(What you need to do) Using the entries that follow, report the number of lines that include the string "grain", without any other text.

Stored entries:
^^^^^^^^^^^^^^^^

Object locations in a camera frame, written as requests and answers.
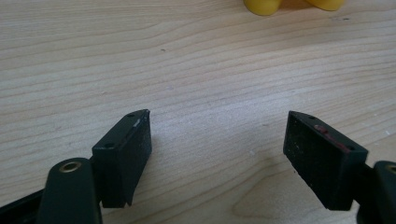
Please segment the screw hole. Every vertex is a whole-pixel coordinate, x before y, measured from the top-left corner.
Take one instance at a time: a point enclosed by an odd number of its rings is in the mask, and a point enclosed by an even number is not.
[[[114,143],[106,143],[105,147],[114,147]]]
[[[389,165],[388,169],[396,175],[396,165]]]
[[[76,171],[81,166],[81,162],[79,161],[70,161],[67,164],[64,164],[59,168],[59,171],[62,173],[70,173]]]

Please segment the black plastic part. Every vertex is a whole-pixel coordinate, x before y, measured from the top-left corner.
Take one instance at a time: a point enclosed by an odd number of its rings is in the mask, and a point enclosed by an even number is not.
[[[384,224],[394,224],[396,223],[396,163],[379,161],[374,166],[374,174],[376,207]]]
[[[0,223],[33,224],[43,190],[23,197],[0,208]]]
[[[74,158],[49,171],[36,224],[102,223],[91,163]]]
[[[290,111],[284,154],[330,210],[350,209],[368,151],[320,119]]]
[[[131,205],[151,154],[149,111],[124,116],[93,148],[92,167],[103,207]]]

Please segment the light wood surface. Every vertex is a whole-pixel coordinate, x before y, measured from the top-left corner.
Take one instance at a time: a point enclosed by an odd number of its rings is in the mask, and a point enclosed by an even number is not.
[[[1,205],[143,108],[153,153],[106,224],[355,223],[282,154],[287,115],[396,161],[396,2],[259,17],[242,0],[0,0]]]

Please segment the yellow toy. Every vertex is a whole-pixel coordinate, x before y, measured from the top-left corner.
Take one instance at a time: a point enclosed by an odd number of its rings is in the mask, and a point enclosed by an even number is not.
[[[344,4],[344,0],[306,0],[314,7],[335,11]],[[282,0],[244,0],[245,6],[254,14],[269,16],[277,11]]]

^^^^^^^^^^^^^^^^

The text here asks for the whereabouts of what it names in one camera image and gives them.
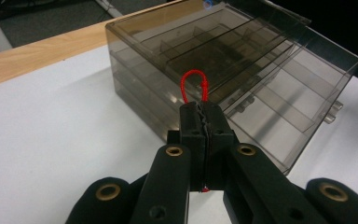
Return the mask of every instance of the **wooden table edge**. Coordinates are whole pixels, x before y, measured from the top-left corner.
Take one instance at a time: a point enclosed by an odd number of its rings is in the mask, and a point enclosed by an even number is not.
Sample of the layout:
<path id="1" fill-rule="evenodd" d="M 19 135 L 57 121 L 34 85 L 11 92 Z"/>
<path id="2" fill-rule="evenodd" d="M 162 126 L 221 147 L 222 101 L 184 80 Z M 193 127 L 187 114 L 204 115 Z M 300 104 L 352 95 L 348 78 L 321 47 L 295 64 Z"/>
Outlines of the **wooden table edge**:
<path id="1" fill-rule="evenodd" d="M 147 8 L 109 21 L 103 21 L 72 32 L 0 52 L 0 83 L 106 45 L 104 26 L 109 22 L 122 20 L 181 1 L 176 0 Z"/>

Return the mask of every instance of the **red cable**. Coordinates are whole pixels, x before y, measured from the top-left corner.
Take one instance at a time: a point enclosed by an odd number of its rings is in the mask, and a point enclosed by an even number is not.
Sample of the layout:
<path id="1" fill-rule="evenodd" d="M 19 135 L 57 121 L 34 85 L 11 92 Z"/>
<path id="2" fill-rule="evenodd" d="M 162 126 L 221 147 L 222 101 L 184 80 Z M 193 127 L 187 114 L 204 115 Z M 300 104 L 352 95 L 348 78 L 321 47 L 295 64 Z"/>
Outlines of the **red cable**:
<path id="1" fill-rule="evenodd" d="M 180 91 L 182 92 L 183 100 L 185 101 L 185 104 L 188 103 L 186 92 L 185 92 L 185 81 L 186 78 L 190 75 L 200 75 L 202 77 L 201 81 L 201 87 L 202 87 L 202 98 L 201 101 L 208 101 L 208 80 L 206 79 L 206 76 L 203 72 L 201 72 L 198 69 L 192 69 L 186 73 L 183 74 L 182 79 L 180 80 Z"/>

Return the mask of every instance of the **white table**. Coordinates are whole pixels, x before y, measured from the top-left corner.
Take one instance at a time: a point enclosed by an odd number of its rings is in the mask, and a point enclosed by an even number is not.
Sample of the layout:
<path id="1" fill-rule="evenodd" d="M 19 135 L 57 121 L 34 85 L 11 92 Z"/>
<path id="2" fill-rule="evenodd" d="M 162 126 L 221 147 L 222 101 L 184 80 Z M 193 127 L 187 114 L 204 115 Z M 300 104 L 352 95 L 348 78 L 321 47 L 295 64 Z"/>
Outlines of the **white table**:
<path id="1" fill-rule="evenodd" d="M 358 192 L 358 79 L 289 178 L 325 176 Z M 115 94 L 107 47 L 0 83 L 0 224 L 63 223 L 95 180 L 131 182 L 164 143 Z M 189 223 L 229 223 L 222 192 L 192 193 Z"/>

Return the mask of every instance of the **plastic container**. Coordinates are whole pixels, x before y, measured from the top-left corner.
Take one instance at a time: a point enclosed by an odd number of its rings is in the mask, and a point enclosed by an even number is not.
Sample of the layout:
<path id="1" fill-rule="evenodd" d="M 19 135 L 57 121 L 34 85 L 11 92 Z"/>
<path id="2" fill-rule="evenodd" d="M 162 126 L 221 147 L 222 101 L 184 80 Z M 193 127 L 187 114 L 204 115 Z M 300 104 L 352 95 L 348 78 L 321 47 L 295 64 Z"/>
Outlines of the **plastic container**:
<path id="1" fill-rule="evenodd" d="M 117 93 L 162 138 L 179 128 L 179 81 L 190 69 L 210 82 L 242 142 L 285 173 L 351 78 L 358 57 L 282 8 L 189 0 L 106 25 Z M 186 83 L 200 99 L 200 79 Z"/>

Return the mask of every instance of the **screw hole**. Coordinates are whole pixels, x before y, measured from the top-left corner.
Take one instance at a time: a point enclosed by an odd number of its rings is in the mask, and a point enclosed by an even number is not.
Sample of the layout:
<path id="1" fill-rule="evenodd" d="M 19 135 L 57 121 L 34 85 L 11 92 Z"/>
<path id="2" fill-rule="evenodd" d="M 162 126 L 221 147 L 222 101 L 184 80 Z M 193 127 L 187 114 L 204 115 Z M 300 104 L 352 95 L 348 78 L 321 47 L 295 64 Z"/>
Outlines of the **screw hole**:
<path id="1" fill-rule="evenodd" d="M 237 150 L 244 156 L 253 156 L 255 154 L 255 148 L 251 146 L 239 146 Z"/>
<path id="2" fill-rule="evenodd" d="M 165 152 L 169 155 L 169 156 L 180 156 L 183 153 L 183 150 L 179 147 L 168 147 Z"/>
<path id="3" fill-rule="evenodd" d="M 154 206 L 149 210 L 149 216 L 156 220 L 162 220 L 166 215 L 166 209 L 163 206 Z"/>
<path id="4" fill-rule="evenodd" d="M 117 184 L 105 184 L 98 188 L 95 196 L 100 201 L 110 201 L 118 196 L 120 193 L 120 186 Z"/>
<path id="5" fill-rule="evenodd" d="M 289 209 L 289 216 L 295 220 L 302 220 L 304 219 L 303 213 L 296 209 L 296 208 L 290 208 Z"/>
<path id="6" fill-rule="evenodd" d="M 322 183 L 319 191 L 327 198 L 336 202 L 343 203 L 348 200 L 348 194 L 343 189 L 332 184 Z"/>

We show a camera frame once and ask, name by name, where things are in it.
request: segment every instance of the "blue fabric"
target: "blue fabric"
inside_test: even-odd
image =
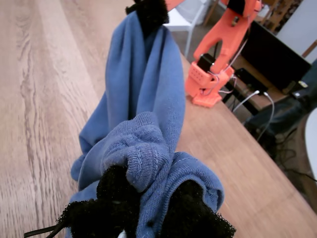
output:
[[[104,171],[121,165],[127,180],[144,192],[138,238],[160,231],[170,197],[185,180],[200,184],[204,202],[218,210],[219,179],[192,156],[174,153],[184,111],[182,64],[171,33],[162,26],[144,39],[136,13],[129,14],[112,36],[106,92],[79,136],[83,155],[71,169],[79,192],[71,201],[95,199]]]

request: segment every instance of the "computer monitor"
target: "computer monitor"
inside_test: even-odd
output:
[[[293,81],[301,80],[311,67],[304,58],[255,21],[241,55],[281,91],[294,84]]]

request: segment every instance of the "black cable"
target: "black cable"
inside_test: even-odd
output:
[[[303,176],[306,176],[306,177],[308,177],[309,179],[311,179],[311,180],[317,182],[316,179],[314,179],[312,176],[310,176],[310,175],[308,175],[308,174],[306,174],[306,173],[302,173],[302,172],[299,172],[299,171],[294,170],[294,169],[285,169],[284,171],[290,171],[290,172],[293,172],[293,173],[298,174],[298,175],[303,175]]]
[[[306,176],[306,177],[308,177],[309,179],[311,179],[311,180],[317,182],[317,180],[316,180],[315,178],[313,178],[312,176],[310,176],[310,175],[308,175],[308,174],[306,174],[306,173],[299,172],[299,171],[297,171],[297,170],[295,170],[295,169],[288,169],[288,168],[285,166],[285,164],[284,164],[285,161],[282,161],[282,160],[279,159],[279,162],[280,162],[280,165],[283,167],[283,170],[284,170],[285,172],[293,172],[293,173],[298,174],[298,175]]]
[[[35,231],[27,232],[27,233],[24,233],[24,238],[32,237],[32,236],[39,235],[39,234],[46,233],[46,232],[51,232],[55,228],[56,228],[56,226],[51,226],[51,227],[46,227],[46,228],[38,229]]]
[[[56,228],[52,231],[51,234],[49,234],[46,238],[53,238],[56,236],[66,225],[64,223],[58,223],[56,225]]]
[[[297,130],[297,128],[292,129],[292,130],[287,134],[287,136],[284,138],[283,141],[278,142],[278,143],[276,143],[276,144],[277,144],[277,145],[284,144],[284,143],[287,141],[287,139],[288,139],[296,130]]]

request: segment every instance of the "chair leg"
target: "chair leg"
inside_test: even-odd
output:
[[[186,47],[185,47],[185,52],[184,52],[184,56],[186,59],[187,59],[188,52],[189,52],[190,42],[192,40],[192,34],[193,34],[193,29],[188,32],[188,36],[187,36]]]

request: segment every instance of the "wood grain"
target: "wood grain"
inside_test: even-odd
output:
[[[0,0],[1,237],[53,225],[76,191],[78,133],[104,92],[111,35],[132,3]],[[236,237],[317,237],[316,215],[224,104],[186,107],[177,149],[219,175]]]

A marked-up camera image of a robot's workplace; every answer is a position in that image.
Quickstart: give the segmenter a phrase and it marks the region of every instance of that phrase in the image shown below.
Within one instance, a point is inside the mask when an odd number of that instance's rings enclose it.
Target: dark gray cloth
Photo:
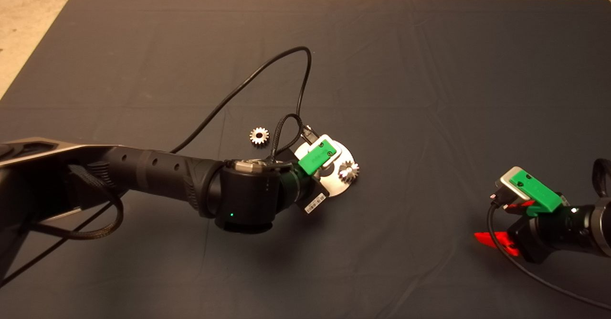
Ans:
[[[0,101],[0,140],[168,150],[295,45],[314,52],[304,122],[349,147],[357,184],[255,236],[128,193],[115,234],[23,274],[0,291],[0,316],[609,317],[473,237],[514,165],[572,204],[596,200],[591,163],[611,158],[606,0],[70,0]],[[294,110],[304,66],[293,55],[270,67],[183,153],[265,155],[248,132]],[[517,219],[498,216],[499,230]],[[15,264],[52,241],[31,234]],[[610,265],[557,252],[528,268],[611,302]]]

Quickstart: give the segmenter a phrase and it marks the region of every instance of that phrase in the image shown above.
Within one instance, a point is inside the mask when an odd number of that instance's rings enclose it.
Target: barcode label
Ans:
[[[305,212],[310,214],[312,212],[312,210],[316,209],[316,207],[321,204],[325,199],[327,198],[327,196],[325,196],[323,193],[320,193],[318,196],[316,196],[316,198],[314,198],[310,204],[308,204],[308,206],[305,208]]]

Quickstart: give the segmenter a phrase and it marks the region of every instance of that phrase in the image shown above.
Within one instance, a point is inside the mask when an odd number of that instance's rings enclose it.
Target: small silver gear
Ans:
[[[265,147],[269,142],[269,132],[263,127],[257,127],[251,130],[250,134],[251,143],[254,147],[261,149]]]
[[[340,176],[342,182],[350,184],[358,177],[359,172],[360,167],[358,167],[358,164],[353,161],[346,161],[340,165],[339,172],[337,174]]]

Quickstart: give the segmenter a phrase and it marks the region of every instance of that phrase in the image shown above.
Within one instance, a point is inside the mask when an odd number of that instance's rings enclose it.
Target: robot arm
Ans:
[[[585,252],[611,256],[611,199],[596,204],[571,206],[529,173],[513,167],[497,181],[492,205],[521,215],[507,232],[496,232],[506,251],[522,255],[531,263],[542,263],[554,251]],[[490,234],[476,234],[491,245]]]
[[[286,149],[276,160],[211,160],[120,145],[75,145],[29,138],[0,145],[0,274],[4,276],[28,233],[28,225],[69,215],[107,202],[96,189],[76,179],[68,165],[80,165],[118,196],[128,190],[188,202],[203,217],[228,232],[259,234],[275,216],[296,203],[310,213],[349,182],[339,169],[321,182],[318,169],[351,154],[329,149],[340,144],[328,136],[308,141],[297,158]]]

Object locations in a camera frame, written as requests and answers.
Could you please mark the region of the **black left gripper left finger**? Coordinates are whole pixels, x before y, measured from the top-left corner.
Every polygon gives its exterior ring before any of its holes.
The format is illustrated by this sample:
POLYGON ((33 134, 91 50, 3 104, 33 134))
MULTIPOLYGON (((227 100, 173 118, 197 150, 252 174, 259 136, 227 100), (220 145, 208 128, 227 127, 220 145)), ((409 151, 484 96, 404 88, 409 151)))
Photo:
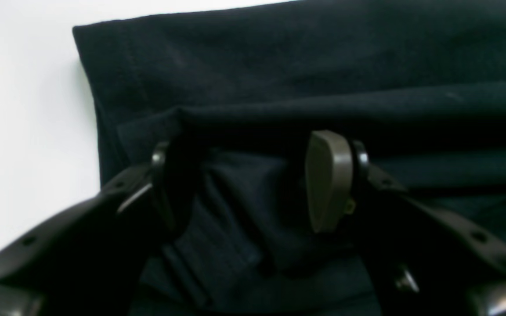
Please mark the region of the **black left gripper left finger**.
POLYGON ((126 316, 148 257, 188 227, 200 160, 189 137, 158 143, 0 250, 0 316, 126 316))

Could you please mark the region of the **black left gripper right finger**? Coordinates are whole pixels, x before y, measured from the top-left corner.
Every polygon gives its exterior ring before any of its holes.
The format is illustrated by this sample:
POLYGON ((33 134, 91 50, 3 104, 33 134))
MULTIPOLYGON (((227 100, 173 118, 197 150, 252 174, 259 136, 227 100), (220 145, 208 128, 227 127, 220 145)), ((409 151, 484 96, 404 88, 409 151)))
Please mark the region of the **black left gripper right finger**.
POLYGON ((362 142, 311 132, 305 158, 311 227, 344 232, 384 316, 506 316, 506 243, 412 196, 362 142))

^^^^^^^^^^^^^^^^

(Result for this task) 2